Hot or cool air forced through the duck work of most central heating and air conditioning systems set up friction that results in the loss of almost all the negative ions and also draws most of the positive ions out of the air as well. This air with some positive and virtually no negative ions is forced out through vents into rooms, offices and passages. As it passes through the vents more friction is set up that generates an additional overload of positive ions. What finally comes out of most heating or air-conditioning outlets in the offices we work in and the rooms we live in is likely to be an overload of positive ions which will upset the mental and physical equilibrium of man, since too many positive ions will have you feeling depressed, lethargic and full of aches, pains and complaints.

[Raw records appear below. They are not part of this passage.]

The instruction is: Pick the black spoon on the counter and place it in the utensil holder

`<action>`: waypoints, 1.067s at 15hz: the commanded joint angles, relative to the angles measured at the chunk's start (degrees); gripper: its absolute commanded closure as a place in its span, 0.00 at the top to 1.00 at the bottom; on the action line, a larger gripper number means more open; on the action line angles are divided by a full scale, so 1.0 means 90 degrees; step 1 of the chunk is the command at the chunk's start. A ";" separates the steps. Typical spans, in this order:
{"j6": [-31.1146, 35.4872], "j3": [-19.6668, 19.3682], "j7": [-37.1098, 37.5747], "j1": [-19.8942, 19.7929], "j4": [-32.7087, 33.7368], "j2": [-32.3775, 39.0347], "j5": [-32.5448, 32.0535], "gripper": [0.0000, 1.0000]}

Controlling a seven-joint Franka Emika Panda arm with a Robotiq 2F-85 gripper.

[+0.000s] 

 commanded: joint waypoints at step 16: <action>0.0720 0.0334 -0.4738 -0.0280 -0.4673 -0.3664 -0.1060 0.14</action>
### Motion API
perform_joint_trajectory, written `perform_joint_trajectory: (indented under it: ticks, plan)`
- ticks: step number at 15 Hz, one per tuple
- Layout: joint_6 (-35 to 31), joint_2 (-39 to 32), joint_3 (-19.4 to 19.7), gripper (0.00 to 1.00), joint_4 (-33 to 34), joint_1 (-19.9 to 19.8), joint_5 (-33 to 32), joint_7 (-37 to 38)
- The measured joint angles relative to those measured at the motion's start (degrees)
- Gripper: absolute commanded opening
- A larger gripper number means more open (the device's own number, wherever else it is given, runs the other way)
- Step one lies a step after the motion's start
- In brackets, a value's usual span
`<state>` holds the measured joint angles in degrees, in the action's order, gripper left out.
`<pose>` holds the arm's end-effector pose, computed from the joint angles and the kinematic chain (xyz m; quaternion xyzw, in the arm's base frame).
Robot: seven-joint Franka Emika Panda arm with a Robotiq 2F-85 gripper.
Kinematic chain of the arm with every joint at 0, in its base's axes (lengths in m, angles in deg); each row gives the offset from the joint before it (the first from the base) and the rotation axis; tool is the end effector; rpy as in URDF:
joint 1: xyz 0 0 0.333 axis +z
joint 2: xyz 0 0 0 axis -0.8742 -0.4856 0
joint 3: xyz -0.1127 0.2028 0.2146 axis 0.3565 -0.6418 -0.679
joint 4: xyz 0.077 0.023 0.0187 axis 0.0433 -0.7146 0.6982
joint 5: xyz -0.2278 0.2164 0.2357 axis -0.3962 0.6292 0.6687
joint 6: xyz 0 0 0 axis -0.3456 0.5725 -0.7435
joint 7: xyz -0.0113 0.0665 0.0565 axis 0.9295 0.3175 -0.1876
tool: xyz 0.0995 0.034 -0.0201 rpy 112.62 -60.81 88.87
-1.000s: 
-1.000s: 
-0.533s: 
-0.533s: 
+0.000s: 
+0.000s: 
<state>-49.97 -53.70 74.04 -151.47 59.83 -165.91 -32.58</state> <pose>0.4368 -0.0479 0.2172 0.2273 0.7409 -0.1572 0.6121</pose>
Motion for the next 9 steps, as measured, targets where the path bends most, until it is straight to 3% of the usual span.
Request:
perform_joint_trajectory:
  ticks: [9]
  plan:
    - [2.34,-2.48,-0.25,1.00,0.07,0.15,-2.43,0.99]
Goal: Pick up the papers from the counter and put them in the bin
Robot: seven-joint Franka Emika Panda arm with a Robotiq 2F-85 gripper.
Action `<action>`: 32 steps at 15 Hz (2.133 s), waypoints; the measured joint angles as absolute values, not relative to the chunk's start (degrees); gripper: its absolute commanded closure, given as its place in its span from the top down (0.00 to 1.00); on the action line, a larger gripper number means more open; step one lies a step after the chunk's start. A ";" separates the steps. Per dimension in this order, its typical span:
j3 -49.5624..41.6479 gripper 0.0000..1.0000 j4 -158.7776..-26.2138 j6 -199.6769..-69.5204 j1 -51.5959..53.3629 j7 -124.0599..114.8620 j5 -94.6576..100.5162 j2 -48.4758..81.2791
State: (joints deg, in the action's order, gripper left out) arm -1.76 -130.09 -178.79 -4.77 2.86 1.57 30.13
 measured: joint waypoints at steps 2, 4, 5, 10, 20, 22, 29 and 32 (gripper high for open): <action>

If the positive ions naturally occur in high concentration, for instance, during
the onset of a hot and dry desert wind, it can cause depression, nausea, insomnia,
irritability, lassitude, migraine, asthma attacks and also disturb the normal
function of the thyroid glands (Gualtierotti et al.,
1968). In this way, the body may become exhausted and this state can lead
to an increase in accidents and violent crime. The disturbances mentioned above
can be counteracted with the beneficial effects of negative ions (Livanova
et al., 1999).
Environmental air ion concentration levels and balance can affect a wide range of biological organisms, including humans. Elevated negative air ion levels are believed to have beneficial effects on humans including enhanced feeling of relaxation, reduced tiredness, stress levels, irritability depression and tenseness.
Enhanced positive ion levels are also reported to have deleterious effect. Abundance of positive ions which is otherwise known as ion poisoning produces an overdose of stress-response neurohormone, serotonin, in human and animal systems.